In this work, we focus on instance-level open vocabulary segmentation, intending to expand a segmenter for instance-wise novel categories without mask annotations. We investigate a simple yet effective framework with the help of image captions, focusing on exploiting thousands of object nouns in captions to discover instances of novel classes. Rather than adopting pretrained caption models or using massive caption datasets with complex pipelines, we propose an end-to-end solution from two aspects: caption grounding and caption generation. In particular, we devise a joint Caption Grounding and Generation (CGG) framework based on a Mask Transformer baseline. The framework has a novel grounding loss that performs explicit and implicit multi-modal feature alignments. Moreover, we design a lightweight caption generation head to allow for additional caption supervision. We find that grounding and generation complement each other, significantly enhancing the segmentation performance for novel categories. We conduct extensive experiments on the COCO dataset with two settings: Open Vocabulary Instance Segmentation (OVIS) and Open Set Panoptic Segmentation (OSPS). The results demonstrate the superiority of our CGG framework over previous OVIS methods, achieving a large improvement of 6.8% mAP on novel classes without extra caption data. Our method also achieves over 15% PQ improvements for novel classes on the OSPS benchmark under various settings.
- SOTA performance: The proposed CGG achieves significant improvements on both open vocabulary instance segmenation and open-set panoptic segmentation in comparison with previous SOTA methods.

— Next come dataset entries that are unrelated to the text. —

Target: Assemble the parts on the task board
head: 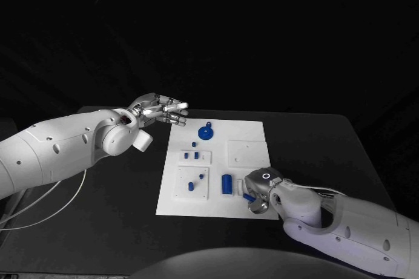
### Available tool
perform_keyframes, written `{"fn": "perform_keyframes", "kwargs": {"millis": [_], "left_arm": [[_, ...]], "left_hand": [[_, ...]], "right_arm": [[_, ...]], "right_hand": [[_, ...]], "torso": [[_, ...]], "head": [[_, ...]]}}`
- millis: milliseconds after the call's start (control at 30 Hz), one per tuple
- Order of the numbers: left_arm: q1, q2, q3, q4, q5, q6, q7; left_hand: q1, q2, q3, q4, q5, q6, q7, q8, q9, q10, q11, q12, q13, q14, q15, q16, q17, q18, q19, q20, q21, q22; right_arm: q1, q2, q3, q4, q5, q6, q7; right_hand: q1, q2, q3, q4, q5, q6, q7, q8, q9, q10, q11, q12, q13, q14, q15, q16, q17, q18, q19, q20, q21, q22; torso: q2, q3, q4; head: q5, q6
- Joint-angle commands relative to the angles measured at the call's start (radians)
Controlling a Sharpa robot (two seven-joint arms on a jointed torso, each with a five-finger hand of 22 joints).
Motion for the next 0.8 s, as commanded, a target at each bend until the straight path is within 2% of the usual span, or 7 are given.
{"fn": "perform_keyframes", "kwargs": {"millis": [33,200,333,433,633,800], "left_arm": [[0.0,0.001,0.0,0.002,-0.007,0.019,0.0],[0.0,0.002,0.0,0.002,-0.009,0.02,-0.002],[0.0,0.001,0.0,0.002,-0.01,0.021,-0.004],[0.0,0.0,0.0,0.002,-0.011,0.022,-0.005],[0.0,-0.001,0.0,0.003,-0.012,0.023,-0.008],[0.0,-0.001,0.0,0.003,-0.014,0.026,-0.011]], "left_hand": [[-0.003,-0.006,0.0,0.003,-0.001,-0.007,0.002,-0.001,-0.001,0.0,0.003,0.002,0.0,-0.002,0.001,-0.004,0.0,-0.005,-0.006,0.002,-0.002,-0.001],[-0.003,-0.006,0.0,0.003,-0.001,-0.007,0.002,-0.001,-0.001,0.0,0.003,0.002,0.0,-0.002,0.001,-0.004,0.0,-0.005,-0.006,0.002,-0.002,-0.001],[-0.003,-0.006,0.0,0.003,-0.001,-0.007,0.002,-0.001,-0.001,0.0,0.003,0.002,0.0,-0.002,0.001,-0.004,0.0,-0.005,-0.006,0.002,-0.002,-0.001],[-0.001,-0.007,0.001,0.002,-0.001,-0.006,0.002,-0.001,-0.001,0.0,0.003,0.001,0.0,-0.001,0.001,-0.004,0.0,-0.005,-0.006,0.001,-0.002,-0.001],[-0.001,-0.007,0.001,0.002,-0.001,-0.006,0.002,-0.001,-0.001,0.0,0.003,0.001,0.0,-0.001,0.001,-0.004,0.0,-0.005,-0.006,0.001,-0.002,-0.001],[0.001,-0.007,0.002,0.001,0.0,-0.006,0.002,-0.001,-0.001,0.001,0.003,0.002,0.0,-0.001,0.001,-0.005,0.0,-0.005,-0.006,0.001,-0.002,-0.001]], "right_arm": [[-0.022,-0.009,-0.019,-0.047,0.062,0.103,-0.011],[-0.022,-0.012,-0.019,-0.055,0.098,0.104,-0.003],[-0.022,-0.017,-0.019,-0.06,0.139,0.083,0.002],[-0.022,-0.023,-0.019,-0.061,0.168,0.054,0.004],[-0.021,-0.038,-0.017,-0.053,0.207,0.011,0.002],[-0.02,-0.055,-0.003,-0.038,0.242,-0.029,-0.016]], "right_hand": [[-0.003,0.027,0.034,-0.009,-0.001,-0.018,0.008,-0.002,-0.81,-0.003,-0.007,-0.001,0.002,0.003,-0.006,0.004,0.003,0.006,0.047,-0.007,0.005,0.063],[-0.017,0.061,0.104,-0.016,-0.024,-0.018,0.01,-0.003,-0.819,-0.007,-0.005,0.0,0.004,0.002,-0.005,0.007,0.009,0.007,0.046,-0.006,0.012,0.072],[-0.012,0.075,0.118,-0.025,-0.034,-0.007,0.008,-0.002,-0.825,-0.003,-0.006,0.006,0.006,0.003,-0.005,0.013,0.016,0.008,0.046,-0.006,0.022,0.076],[-0.002,0.083,0.08,-0.024,-0.044,0.004,0.005,-0.003,-0.829,0.001,-0.007,0.007,0.004,0.004,-0.004,0.016,0.019,0.006,0.047,-0.005,0.033,0.077],[0.004,0.086,0.048,-0.017,-0.068,0.024,-0.001,-0.002,-0.834,0.009,-0.01,0.01,0.003,0.006,-0.004,0.017,0.02,0.002,0.049,-0.005,0.043,0.077],[0.007,0.082,0.01,-0.014,-0.066,0.035,-0.005,-0.002,-0.835,0.013,-0.012,0.011,0.001,0.008,-0.005,0.016,0.018,0.0,0.049,-0.005,0.048,0.077]], "torso": [[0.0,-0.0002,0.0004],[0.0,-0.0007,-0.0001],[0.0,-0.0001,0.0004],[0.0,0.0002,0.0009],[0.0,-0.0001,-0.0002],[0.0,-0.0004,-0.001]], "head": [[0.0,-0.002],[0.002,-0.003],[0.002,-0.004],[0.002,-0.004],[0.003,-0.004],[0.003,-0.003]]}}
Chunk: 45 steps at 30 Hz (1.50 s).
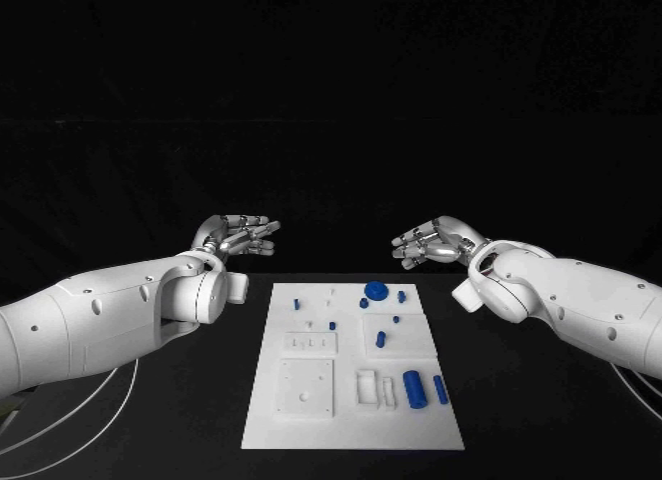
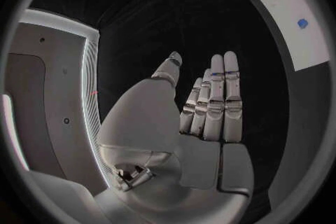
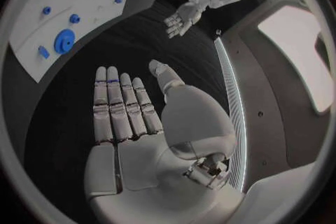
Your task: Assemble the parts on the task board
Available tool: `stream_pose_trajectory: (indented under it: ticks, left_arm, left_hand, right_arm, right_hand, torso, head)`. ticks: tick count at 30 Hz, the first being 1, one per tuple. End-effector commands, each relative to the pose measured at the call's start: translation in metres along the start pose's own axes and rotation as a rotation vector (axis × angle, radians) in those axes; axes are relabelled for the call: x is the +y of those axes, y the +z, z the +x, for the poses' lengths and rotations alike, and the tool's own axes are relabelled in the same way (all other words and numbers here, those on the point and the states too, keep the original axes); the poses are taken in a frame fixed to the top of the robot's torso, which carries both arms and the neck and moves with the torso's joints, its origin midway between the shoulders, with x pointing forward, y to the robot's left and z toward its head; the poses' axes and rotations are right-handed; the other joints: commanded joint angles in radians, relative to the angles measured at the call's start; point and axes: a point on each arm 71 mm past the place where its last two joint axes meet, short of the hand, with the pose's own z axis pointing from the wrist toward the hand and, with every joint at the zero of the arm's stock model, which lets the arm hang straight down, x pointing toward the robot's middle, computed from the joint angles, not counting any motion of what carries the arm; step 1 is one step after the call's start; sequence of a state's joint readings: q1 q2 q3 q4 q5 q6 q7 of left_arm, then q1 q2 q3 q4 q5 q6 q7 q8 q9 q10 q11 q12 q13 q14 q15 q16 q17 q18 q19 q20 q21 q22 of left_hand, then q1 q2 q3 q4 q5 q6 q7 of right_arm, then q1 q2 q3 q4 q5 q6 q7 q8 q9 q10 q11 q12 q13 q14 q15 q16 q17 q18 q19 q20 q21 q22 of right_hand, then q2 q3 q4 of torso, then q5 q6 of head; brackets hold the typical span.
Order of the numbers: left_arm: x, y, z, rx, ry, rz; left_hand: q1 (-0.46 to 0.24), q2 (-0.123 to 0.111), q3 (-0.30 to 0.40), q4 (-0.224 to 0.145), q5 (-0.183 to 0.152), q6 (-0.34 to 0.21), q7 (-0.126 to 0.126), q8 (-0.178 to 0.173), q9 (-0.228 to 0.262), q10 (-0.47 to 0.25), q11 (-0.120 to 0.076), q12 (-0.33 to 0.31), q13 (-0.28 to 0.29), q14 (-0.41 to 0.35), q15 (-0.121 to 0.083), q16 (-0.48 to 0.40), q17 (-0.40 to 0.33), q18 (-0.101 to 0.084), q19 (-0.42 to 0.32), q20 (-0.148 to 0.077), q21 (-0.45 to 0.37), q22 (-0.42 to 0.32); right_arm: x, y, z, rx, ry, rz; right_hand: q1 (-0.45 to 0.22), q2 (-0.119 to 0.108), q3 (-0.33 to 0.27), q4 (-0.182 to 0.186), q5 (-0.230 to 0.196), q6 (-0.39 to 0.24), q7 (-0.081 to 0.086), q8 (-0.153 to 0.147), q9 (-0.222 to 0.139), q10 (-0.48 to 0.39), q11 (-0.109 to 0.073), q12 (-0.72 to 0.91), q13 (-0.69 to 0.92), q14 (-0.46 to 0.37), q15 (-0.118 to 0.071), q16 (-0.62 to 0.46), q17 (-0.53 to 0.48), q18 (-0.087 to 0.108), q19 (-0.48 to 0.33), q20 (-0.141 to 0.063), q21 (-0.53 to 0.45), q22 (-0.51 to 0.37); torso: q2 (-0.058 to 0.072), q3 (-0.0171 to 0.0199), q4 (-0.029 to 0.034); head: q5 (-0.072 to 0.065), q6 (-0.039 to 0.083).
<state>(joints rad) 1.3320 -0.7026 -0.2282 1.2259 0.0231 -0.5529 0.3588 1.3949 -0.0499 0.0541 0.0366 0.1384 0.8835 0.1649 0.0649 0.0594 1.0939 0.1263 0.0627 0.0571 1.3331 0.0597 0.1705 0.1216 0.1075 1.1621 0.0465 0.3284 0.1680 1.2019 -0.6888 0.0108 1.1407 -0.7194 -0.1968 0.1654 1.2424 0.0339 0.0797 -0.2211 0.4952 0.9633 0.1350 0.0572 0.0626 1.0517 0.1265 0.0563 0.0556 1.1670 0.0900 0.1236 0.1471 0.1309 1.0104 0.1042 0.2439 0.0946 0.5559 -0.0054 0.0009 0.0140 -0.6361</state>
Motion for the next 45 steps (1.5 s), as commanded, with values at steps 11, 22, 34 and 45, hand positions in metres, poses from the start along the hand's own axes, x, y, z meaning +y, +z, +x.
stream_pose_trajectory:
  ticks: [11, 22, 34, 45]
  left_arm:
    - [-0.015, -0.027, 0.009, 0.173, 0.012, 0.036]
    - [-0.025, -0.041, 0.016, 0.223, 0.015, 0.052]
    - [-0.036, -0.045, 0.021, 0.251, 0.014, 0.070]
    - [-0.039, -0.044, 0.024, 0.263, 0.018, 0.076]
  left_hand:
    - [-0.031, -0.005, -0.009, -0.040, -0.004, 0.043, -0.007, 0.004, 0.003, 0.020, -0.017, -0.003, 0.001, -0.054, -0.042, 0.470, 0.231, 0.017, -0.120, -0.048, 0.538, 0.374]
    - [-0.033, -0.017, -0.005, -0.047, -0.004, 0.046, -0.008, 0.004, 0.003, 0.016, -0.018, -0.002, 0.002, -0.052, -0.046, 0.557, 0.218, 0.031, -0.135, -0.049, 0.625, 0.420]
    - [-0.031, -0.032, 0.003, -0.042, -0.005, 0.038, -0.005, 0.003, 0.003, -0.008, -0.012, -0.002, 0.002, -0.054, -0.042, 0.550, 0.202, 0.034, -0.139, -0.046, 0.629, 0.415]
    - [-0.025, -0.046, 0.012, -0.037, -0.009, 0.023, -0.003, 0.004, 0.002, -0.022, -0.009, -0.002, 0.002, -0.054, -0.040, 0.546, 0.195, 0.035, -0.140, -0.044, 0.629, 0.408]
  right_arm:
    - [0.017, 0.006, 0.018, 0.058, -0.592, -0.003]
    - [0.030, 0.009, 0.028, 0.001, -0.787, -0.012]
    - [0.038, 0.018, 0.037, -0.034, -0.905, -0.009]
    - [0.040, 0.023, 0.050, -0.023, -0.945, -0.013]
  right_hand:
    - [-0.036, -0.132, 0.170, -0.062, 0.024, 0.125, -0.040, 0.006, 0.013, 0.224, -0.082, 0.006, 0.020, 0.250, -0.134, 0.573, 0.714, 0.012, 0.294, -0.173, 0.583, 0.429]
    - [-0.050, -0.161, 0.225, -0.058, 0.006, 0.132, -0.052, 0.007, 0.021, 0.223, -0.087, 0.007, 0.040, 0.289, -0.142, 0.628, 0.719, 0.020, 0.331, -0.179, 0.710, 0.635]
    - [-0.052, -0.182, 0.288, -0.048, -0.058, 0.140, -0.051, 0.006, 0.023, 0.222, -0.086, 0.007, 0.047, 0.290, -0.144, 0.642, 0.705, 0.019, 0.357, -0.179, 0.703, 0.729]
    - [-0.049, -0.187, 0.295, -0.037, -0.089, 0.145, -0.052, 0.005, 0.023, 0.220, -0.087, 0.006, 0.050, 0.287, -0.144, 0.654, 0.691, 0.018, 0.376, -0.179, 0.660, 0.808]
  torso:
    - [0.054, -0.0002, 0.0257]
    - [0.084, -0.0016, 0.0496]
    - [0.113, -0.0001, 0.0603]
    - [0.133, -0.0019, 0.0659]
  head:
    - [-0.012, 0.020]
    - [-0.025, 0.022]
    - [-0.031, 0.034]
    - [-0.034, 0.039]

- Data/memory effiency: Our method achieves SOTA performances without training on large-scale image-text pairs, like CC3M. Besides, we do not use vision language models (VLMs) like CLIP to extract language features. We only use BERT embeddings for text features. As a result, our method has efficient data and memory effiencies compared with SOTA methods.
-
Clone Repo
git clone https://github.com/jianzongwu/betrayed-by-captions.git cd betrayed-by-captions
-
Create Conda Environment and Install Dependencies
conda create -n cgg python=3.8 conda activate cgg # install pytorch (according to your local GPU and cuda version) conda install pytorch==1.12.1 torchvision==0.13.1 torchaudio==0.12.1 cudatoolkit=11.6 -c pytorch -c conda-forge # build mmcv-full from source # This repo uses mmcv-full-1.7.1 mkdir lib cd lib git clone git@github.com:open-mmlab/mmcv.git cd mmcv pip install -r requirements/optional.txt MMCV_WITH_OPS=1 pip install -e . -v # build mmdetection from source # This repo uses mmdet-2.28.2 cd .. git clone git@github.com:open-mmlab/mmdetection.git cd mmdetection pip install -v -e . # build panopticapi from source cd .. git clone git@github.com/cocodataset/panopticapi.git cd panopticapi pip install -v -e . # install other dependencies cd ../.. pip install -r requirements.txt
Before performing the following steps, please download our pretrained models first.
We release the models for open vocabulary instance segmentation (OVIS), open vocabulary object detection (OVOD), and open-set panoptic segmentation (OSPS). For the details of OSPS, please refer to this paper.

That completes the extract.